> _Given information_
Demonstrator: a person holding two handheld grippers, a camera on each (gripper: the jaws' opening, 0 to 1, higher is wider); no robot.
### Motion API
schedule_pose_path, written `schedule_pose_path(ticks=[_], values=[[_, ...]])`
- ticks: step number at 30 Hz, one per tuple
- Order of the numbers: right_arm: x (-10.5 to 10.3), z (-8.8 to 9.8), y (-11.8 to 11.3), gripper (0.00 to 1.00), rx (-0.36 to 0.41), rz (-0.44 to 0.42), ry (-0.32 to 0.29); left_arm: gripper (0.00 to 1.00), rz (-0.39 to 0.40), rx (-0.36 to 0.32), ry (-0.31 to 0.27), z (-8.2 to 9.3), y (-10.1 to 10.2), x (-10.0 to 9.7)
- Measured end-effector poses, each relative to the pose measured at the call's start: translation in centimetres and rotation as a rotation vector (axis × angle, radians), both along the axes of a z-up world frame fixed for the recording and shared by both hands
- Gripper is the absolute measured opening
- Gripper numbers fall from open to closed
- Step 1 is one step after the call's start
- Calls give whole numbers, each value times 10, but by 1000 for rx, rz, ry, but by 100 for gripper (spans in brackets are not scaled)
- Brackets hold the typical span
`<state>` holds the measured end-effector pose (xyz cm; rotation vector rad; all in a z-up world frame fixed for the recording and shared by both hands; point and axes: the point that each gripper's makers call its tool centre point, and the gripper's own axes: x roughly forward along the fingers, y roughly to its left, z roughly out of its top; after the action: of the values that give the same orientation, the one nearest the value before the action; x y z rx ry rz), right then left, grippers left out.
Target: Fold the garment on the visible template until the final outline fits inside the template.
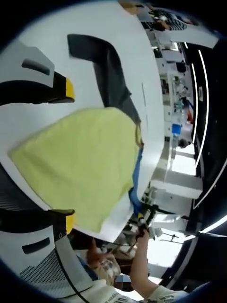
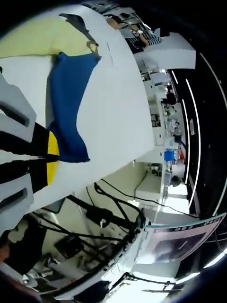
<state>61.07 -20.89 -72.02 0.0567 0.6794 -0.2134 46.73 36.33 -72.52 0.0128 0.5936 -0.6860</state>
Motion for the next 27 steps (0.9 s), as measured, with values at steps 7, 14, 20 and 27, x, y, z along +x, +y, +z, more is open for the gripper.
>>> schedule_pose_path(ticks=[7,14,20,27], values=[[-13,-4,-18,0,1,-37,67,90,3,0,-6,1,1,1],[-15,-17,-26,0,-3,-24,113,90,-8,17,5,0,1,-2],[-11,-37,-30,0,-20,17,159,91,-6,22,0,1,2,-1],[-8,-45,-35,0,-2,31,171,91,-7,29,-2,2,2,-1]])
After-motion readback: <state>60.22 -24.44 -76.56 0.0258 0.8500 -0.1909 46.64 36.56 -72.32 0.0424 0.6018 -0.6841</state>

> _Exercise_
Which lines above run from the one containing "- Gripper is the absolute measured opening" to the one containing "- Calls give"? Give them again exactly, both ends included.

> _Answer section_
- Gripper is the absolute measured opening
- Gripper numbers fall from open to closed
- Step 1 is one step after the call's start
- Calls give whole numbers, each value times 10, but by 1000 for rx, rz, ry, but by 100 for gripper (spans in brackets are not scaled)

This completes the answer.